An excellent question, and one that remains a bit in limbo. Low profile is probably in order, just not in my own personal genetics.
Here is how the law reads, with all due homage to the City Bees blog:
District of Columbia Municipal Regulations
Title 24 - Public Space and Safety (December 1996)
904.1 No bees or hives of bees shall be permitted to be kept when there are human habitations within a radius of five hundred feet (500ft.).
904.2 The provisions of this section shall not apply to bees confined in hives, or to bees kept on property that is enclosed so that the bees cannot stray from the property.
SOURCE: Article 16, §14 of the Police Regulations (May 1981)
Currently, DC has interpreted these conditions as problematic -- the first section says no hives, the second says hives are ok. I would agree with anyone who was concerned that the interpretation of this law could go either way, especially in the case of a public complaint. Most interpret 904.1 to describe feral hives that have taken up an unwelcome residence.
Most jurisdictions that ban beekeeping just say "beekeeping is not allowed within city limits:" they don't create fanciful or impossible requirements. There must be a very odd story behind this law.
By the way, the second part of 904.2 is actually impossible, and an attempt to comply with its terms would violate DC zoning laws.
At this point in time, I have made inquiries of both DCRA and Animal Control, and have reached out directly to the Office of the Mayor and the City Council. All consider the law to be flawed at best. One DC apiary was the subject of a complaint to the Health Department last year (the agency which is charged with enforcing Public Health and Safety laws) and, after visiting the site did not assess a fine or order that the beehives be removed.

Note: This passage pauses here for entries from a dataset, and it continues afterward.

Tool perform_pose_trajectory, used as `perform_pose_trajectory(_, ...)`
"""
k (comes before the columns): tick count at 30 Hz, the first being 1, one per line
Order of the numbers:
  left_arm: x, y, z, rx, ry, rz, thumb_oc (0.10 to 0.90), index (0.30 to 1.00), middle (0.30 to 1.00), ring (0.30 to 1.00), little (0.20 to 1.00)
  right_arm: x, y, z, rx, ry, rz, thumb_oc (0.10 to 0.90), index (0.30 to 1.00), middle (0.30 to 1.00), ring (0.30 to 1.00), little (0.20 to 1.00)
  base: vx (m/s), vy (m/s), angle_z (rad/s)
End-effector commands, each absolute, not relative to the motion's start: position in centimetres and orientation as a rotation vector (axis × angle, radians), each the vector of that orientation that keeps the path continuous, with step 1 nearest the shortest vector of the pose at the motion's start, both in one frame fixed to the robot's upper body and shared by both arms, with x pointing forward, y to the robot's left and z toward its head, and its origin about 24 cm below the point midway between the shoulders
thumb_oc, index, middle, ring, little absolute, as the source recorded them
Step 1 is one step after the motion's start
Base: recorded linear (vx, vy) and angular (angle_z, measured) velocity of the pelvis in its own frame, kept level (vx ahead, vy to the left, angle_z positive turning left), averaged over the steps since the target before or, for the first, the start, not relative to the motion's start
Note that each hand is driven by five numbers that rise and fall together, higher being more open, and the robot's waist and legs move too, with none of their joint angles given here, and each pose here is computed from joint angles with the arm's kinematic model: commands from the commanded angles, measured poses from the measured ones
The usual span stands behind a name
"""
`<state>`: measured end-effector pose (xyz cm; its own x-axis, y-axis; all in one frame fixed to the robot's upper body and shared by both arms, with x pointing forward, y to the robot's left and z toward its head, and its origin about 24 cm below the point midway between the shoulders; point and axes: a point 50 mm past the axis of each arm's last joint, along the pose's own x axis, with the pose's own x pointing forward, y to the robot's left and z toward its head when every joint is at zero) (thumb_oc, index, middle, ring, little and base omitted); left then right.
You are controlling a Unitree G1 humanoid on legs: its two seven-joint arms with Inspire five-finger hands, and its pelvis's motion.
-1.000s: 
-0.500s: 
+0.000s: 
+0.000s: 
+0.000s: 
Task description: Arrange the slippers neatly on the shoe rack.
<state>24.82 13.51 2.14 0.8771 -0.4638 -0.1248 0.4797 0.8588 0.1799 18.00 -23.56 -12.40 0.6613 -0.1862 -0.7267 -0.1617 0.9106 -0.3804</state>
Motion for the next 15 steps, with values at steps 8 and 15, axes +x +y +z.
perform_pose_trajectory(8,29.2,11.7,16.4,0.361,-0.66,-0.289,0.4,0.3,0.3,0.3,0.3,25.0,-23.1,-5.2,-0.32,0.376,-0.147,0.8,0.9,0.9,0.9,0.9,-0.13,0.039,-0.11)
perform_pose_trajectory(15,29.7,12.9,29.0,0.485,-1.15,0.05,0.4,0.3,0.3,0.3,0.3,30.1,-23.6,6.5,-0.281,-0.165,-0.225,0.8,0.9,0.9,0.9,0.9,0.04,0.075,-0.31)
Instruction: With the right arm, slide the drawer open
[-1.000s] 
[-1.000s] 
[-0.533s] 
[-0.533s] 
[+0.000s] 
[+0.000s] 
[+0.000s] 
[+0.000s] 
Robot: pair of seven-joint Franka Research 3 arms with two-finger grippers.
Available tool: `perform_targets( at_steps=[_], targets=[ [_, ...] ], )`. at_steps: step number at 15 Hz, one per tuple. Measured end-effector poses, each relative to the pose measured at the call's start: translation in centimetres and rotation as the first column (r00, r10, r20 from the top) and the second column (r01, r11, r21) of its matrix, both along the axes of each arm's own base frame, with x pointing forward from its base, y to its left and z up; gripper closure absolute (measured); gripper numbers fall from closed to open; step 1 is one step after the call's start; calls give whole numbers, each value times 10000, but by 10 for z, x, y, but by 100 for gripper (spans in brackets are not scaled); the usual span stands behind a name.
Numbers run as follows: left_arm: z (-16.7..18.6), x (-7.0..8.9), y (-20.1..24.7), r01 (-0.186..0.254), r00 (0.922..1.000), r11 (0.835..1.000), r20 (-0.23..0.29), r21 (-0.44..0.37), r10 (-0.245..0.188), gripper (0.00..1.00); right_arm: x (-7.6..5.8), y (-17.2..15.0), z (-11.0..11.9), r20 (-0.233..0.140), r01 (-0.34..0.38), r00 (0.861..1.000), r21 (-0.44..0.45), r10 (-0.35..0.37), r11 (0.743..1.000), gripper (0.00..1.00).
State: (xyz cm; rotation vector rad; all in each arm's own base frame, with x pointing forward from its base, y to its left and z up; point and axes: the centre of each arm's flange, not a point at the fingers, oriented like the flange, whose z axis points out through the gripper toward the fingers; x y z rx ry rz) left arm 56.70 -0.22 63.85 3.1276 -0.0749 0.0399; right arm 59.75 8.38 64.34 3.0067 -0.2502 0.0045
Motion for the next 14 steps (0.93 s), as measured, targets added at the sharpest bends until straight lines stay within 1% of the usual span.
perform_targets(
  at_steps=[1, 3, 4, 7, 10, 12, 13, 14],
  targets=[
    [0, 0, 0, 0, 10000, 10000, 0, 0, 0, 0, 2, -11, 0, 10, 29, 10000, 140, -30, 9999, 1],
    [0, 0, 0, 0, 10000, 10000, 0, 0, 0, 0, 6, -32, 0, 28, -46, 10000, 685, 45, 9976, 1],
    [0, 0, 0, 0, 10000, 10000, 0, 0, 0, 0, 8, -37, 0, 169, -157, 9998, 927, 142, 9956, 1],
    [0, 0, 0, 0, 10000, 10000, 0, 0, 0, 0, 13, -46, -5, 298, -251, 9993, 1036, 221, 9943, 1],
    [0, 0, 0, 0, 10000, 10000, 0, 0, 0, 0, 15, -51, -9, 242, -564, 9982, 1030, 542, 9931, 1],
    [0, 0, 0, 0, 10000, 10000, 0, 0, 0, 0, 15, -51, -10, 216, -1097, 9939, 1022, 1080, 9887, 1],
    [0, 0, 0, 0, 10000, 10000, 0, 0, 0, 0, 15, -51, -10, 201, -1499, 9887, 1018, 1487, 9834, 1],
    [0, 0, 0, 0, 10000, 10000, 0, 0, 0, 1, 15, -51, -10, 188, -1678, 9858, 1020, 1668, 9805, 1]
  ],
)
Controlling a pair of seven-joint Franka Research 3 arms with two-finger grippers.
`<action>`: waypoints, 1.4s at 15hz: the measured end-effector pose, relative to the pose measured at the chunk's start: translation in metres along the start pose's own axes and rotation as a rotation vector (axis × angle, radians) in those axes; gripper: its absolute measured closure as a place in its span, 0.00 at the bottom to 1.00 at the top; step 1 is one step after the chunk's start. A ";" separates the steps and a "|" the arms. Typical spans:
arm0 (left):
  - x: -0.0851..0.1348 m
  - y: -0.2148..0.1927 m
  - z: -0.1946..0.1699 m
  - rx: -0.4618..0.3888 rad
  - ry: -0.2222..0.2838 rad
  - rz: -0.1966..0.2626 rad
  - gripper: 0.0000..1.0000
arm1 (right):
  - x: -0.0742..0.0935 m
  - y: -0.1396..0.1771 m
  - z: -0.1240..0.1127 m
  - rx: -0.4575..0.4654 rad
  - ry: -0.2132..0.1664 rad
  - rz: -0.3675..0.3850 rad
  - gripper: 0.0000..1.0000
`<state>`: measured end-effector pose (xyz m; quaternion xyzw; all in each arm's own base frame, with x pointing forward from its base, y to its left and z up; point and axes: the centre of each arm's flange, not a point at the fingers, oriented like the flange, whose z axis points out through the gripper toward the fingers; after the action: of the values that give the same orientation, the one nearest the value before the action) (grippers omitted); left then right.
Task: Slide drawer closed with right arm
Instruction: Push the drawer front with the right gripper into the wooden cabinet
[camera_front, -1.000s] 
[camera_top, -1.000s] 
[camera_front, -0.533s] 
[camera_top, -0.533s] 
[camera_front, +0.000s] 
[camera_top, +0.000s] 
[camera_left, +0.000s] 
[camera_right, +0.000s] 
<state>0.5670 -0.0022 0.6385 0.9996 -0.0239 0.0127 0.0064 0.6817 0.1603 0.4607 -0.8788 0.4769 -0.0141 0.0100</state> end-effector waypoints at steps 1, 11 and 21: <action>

This means that beekeeping in DC is in an ambiguous, unprotected legal environment. In an era where local foods, including those from community gardens, and greener lifestyles are growing in popularity and political importance, many of us would like to move the ball into stronger, clearer language that provides real-world guidelines for responsible urban apiculture. We have begun working with elected officials to learn how to accomplish this goal.
In the meantime, the Department of Parks and Rec is teaching courses on beekeeping, another suggestion that beekeeping is explicitly legal, but with the understanding that the law is open for interpretation. Screening the hive so that others won’t easily see it is an option. Note too that there are many federal buildings, including the USDA, that have active hives on their roofs.